The following findings can be inferred from the results shown in Figure 7:
  • Relative to the baseline not using occupancy-based controls, the conventional OBC has about 13% whole-building energy savings (around 80 MJ/m2/yr), which barely changes with the OA fraction and economizer settings (lines or bars in green and blue in Figure 7). This happens because the OA fraction does not play a role in the conventional OBC strategy. When a conference room or all private offices in a zone are completely vacant, the corresponding terminal box’s minimum airflow rate is reset to zero. In other words, the setting of a terminal box’s minimum airflow rate depends only on the occupancy schedule, not on the OA fraction.
  • The impact of AHU OA fraction on energy savings from the advanced OBC depends on whether an economizer is used. The case of advanced OBC with economizer control has its percentage energy savings (relative to the whole-building energy use) changed marginally from 23% to 24% (the red line in Figure 7) when the OA fraction is increased from 20% to 40%. In contrast, the case of advanced OBC without economizer control has its percentage energy savings changed from about 5% to 23% (the orange line in Figure 7) when the OA fraction is increased from 20% to 40%.

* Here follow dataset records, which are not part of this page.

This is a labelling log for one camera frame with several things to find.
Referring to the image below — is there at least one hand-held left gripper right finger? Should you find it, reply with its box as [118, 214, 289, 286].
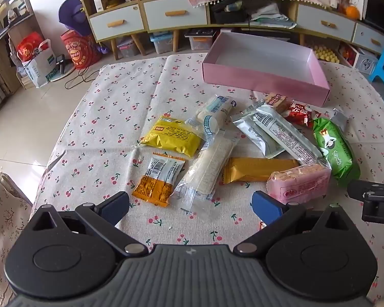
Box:
[233, 190, 357, 258]

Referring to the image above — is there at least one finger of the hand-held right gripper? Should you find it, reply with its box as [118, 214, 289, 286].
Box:
[347, 179, 384, 200]

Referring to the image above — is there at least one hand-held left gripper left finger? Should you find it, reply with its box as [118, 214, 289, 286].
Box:
[28, 191, 149, 259]

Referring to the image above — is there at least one golden wafer packet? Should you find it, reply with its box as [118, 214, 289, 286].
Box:
[223, 157, 301, 184]

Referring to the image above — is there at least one pink wafer packet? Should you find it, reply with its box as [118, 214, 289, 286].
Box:
[266, 163, 332, 204]

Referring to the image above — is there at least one green snack packet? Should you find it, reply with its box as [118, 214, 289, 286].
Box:
[313, 117, 361, 188]

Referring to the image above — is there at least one orange white snack packet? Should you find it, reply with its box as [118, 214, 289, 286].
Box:
[132, 152, 185, 207]

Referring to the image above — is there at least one clear rice cracker packet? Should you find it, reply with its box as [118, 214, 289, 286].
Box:
[174, 131, 240, 212]

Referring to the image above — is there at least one long silver snack packet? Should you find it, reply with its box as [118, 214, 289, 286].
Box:
[253, 104, 324, 167]

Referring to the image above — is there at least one silver white snack packet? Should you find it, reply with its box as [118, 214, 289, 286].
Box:
[232, 101, 285, 159]

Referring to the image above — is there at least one yellow snack packet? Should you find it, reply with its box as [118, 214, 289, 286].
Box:
[139, 114, 201, 158]

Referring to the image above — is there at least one small red beige snack packet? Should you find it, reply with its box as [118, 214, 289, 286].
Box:
[265, 93, 287, 113]

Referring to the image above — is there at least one white blue bread packet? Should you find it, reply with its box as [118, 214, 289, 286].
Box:
[185, 94, 237, 141]

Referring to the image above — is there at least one pink cardboard box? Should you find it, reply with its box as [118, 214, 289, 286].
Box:
[201, 32, 331, 107]

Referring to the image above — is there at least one cherry print tablecloth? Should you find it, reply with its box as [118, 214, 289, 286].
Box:
[30, 53, 384, 307]

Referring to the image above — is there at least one floral fabric bag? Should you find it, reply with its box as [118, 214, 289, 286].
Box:
[0, 172, 34, 307]

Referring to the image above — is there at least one white patterned box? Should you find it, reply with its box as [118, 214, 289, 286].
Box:
[355, 49, 380, 72]

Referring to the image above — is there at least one red toy box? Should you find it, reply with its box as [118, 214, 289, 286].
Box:
[339, 43, 360, 64]

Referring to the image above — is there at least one yellow egg tray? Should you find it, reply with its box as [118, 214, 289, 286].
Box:
[314, 43, 341, 64]

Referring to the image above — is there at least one clear storage bin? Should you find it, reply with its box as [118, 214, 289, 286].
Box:
[185, 29, 217, 51]
[117, 37, 141, 57]

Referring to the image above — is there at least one red printed bag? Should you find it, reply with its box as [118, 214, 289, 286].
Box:
[60, 29, 102, 69]

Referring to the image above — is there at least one white shopping bag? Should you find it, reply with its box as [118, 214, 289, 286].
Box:
[21, 38, 60, 87]

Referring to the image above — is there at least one clear bin blue lid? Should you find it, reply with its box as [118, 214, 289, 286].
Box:
[150, 32, 174, 55]

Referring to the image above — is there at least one low wooden tv stand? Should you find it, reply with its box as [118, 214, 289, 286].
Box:
[208, 0, 384, 58]

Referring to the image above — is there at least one red gift bag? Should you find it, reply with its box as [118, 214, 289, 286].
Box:
[17, 32, 48, 61]

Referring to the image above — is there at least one pile of papers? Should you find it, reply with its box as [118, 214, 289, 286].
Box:
[250, 2, 297, 29]

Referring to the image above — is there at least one purple hat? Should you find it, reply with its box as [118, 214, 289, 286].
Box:
[58, 0, 93, 36]

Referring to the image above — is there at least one black case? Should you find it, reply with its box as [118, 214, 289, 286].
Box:
[209, 0, 248, 24]

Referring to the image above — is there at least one wooden bookshelf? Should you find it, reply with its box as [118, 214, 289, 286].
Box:
[0, 0, 36, 112]

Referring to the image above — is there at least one wooden shelf cabinet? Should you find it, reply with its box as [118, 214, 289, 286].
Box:
[73, 0, 210, 61]

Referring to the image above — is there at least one floor cable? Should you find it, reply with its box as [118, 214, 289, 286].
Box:
[66, 67, 98, 90]

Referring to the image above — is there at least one white drawer orange handle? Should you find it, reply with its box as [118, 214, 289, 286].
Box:
[297, 4, 357, 42]
[143, 0, 208, 32]
[89, 6, 145, 41]
[352, 22, 384, 55]

  • Under the advanced OBC, the differences of percentage energy savings between the cases with economizer controls and the corresponding cases without economizer controls diminishes as the OA fraction increases. For a single-duct VAV system, the OA fraction in the air stream supplied to the terminal boxes is the same as the AHU OA fraction. As the AHU OA fraction increases, the total airflow rate for each VAV terminal box necessary to meet the ventilation requirement decreases (see Equation (6)). However, beyond a certain limit, the ventilation-driven terminal box airflow rate may become less than the thermal-load-driven airflow rate. Whenever the terminal box airflow rate is driven by the zone thermal loads instead of ventilation, the OA fraction no longer affects the terminal box’s airflow rate and the reheating energy consumption.

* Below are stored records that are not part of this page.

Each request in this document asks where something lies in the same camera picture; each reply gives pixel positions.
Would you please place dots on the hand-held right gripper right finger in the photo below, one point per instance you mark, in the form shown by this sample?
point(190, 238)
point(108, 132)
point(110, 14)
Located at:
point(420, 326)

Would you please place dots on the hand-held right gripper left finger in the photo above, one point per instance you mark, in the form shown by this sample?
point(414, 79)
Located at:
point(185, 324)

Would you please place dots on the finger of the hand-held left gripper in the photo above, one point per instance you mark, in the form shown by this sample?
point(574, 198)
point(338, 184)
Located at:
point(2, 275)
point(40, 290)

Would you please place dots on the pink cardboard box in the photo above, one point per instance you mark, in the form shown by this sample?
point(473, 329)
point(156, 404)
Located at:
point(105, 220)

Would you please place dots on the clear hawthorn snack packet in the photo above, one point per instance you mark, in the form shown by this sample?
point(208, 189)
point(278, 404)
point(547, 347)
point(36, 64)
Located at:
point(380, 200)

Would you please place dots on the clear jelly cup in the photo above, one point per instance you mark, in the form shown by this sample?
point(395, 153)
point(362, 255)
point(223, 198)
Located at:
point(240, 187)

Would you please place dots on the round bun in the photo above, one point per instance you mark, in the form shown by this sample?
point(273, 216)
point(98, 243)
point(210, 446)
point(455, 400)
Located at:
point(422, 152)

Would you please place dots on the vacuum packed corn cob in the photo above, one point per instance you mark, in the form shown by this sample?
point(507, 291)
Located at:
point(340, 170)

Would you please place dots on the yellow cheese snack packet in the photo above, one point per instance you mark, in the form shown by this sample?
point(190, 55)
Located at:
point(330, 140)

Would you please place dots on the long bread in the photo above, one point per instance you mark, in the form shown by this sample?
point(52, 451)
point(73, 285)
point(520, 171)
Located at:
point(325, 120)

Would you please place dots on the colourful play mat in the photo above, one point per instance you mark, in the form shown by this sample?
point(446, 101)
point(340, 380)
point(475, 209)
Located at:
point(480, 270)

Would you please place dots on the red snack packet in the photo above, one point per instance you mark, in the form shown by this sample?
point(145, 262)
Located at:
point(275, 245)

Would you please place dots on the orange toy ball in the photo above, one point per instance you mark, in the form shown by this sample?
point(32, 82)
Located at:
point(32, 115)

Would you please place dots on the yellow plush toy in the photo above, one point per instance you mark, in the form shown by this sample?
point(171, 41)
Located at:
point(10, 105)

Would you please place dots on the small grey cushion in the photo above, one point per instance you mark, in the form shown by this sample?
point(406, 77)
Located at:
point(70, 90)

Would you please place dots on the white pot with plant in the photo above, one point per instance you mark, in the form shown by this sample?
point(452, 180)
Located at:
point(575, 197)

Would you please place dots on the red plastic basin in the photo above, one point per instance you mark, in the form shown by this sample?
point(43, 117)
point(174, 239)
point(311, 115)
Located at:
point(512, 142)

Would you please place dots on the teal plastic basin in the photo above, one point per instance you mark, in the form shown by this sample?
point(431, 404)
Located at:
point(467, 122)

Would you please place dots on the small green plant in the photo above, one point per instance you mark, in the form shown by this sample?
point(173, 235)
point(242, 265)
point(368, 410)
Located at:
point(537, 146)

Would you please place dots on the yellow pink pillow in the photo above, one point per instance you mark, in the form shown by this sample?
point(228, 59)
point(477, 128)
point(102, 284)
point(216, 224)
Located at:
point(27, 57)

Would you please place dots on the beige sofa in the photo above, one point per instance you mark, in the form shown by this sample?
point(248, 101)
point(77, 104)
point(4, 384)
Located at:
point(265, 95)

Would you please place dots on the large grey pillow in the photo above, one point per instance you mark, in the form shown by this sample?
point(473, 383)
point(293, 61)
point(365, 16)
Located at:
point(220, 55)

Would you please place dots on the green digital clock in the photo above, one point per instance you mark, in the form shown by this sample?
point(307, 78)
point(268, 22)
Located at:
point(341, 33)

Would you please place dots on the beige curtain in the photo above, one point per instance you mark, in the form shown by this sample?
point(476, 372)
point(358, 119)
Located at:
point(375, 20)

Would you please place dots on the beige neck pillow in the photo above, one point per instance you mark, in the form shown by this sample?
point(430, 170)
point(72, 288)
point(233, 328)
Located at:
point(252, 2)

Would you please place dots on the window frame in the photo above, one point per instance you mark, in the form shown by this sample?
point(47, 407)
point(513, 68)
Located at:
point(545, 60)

  • Except for the case with 20% OA fraction and no economizer control, all advanced OBC cases have higher percentage energy savings than the corresponding cases of conventional OBC. The exceptional case of not having energy savings from the advanced OBC can be explained as follows. The conventional OBC strategy resets the terminal box’s minimum airflow rate to zero when all spaces (i.e., conference rooms and private offices) served by the terminal box are unoccupied, which implies that no ventilation is provided at all if an unoccupied zone is in the deadband mode. Meanwhile, the minimum airflow rate is not reset from the baseline if any space served by the terminal box is occupied. The conventional OBC does not guarantee the provision of sufficient ventilation to spaces per ASHRAE Standard 62.1. On the contrary, the advanced OBC always meets the ventilation standard in principle. Thus, in comparison with the conventional OBC and the baseline, the energy savings achieved by advanced OBC has balanced out the impact of improved ventilation.

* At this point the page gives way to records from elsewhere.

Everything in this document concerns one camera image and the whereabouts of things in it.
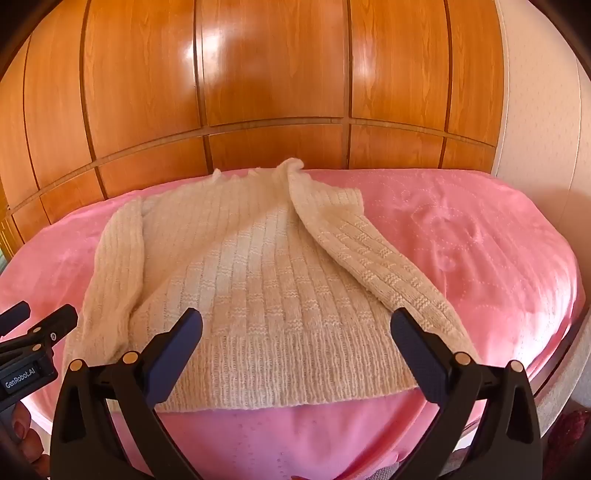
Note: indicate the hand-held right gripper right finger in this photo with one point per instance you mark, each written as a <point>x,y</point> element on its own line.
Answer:
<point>415,360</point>

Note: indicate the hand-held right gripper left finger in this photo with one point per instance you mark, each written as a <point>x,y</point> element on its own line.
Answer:
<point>180,355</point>

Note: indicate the wooden wardrobe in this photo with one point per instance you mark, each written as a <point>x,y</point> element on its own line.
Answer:
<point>277,69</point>

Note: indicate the pink blanket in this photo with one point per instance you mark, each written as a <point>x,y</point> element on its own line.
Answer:
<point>461,258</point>

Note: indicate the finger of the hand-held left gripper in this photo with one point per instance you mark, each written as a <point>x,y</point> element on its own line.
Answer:
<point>55,323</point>
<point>14,316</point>

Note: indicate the person's left hand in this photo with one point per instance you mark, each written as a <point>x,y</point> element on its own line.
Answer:
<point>27,434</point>

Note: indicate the cream knit sweater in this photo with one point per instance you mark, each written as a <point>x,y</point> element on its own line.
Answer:
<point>258,277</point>

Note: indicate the red rug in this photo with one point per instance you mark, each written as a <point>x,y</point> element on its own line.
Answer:
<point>570,434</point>

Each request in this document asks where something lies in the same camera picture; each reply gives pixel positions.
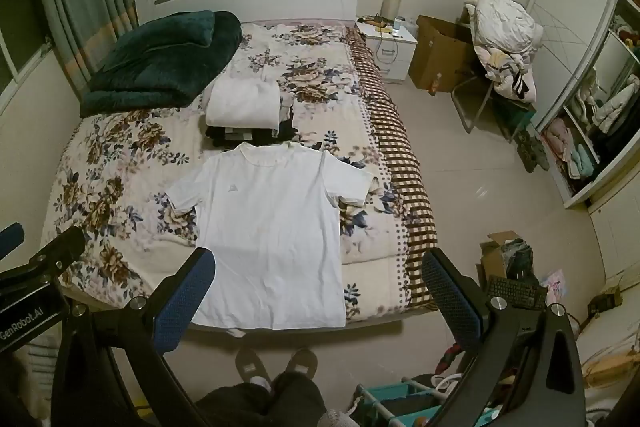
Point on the white wardrobe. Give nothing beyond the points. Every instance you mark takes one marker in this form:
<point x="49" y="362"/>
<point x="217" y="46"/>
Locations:
<point x="560" y="32"/>

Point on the white hanging jacket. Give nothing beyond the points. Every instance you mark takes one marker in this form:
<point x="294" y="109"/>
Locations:
<point x="617" y="104"/>

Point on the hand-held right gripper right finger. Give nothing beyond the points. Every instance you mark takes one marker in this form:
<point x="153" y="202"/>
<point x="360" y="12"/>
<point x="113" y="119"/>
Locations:
<point x="447" y="294"/>

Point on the dark folded clothes stack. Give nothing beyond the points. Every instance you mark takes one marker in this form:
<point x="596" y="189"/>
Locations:
<point x="250" y="136"/>

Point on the pair of green slippers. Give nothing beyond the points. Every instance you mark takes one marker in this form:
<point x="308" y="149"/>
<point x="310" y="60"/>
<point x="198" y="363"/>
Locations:
<point x="534" y="152"/>

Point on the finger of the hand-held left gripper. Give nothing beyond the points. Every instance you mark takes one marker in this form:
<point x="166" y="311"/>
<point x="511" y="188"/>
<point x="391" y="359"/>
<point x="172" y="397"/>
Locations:
<point x="55" y="252"/>
<point x="9" y="239"/>

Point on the metal folding chair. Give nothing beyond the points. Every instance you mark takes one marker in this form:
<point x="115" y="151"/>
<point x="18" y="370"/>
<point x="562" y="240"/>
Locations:
<point x="472" y="102"/>

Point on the pile of clothes on chair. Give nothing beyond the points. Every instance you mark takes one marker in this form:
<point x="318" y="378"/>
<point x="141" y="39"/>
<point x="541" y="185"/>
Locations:
<point x="505" y="74"/>

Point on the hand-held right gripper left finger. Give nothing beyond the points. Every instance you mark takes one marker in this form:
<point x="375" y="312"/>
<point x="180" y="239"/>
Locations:
<point x="184" y="294"/>

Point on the small open cardboard box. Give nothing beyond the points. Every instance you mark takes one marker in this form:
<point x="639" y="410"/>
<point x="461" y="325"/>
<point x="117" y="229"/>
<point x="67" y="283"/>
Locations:
<point x="495" y="257"/>

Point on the white nightstand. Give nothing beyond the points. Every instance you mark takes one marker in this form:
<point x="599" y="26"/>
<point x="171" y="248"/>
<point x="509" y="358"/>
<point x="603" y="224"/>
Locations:
<point x="392" y="52"/>

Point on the person's legs in dark trousers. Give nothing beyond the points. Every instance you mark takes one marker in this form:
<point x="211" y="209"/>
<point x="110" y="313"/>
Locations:
<point x="270" y="402"/>

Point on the black keyboard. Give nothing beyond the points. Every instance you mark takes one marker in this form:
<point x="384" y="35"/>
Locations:
<point x="515" y="292"/>

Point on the white t-shirt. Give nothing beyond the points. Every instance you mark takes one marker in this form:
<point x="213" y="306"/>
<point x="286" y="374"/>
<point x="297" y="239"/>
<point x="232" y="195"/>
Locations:
<point x="270" y="232"/>

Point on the teal storage rack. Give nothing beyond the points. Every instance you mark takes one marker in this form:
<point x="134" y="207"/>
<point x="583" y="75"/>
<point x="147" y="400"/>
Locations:
<point x="395" y="399"/>

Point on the large cardboard box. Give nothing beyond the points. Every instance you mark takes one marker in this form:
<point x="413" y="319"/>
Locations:
<point x="440" y="57"/>

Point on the beige table lamp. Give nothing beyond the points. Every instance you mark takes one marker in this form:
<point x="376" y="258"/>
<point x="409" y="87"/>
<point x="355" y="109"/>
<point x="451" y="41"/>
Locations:
<point x="391" y="7"/>

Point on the dark green blanket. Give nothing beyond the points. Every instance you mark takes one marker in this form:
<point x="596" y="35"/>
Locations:
<point x="160" y="57"/>

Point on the white folded garment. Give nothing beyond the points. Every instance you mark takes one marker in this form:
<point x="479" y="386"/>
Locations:
<point x="245" y="104"/>

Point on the bed with floral sheet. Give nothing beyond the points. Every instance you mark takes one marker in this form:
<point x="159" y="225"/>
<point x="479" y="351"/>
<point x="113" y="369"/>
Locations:
<point x="115" y="167"/>

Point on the grey slipper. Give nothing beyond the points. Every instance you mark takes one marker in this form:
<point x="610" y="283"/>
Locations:
<point x="301" y="362"/>
<point x="251" y="364"/>

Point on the folded clothes in wardrobe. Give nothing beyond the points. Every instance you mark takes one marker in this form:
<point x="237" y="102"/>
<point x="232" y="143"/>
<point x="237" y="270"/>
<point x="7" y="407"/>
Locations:
<point x="570" y="152"/>

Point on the brown checked bed sheet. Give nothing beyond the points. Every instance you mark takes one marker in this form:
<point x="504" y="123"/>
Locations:
<point x="400" y="157"/>

To support the claim of improved ventilation from the advanced OBC, further analysis of zone ventilation is performed. For the three-floor medium office building simulated in this study, zones on the top floor have the highest thermal loads because of their roof exposure. For two zones with the same design ventilation airflow rate, the one with a larger thermal load requires a higher airflow rate, which means more OA is supplied to the zone with a larger thermal load. Therefore, using the zones on the top floor is a reasonable choice when comparing the advanced OBC against the original baseline and the conventional OBC with respect to their capability to satisfy the ventilation requirement. Figure 8 shows the distribution of annual operation hours according to the deviation of actual provided OA from the OA requirement calculated from Equation (5). The green bar indicates that percentage of annual operation hours when the actual OA provided to the zone meets the requirement, while the blue, orange, and red bars indicate the actual OA is below the ventilation requirement by less than 10%, between 10% and 20%, and greater than 20%, respectively. Figure 8 shows that the advanced OBC meets the ventilation requirement for all zones. Both the baseline and the conventional OBC have many hours not meeting the ventilation requirement, which is especially the case for perimeter ZN 1 (conference room), perimeter ZN 3 (north orientation), and the core zone.

7.3. Impact of Climates

In this section, savings results are presented for two additional locations Miami, FL, with a hot and humid climate and Chicago, IL, with a cold climate. Figure 9 shows the results, from which the following observations can be made:
  • For each location, the energy savings are nearly equal for the two OBC strategies if the AHUs are not equipped with economizer controls;
  • The energy savings for the advanced OBC are much greater than the energy savings for the conventional OBC if the AHUs have economizer controls;
  • Baltimore and Chicago have similar energy savings as percentages of baseline energy use for both OBC cases;
  • Compared to Baltimore and Chicago, Miami has the smallest percentage savings relative to its baseline energy use. The underlying reason for this is the combination of the following: (1) Miami has a very small heating load relative to the other two locations, and (2) OBC reduces reheating energy more than the other affected energy uses (see Figure 6).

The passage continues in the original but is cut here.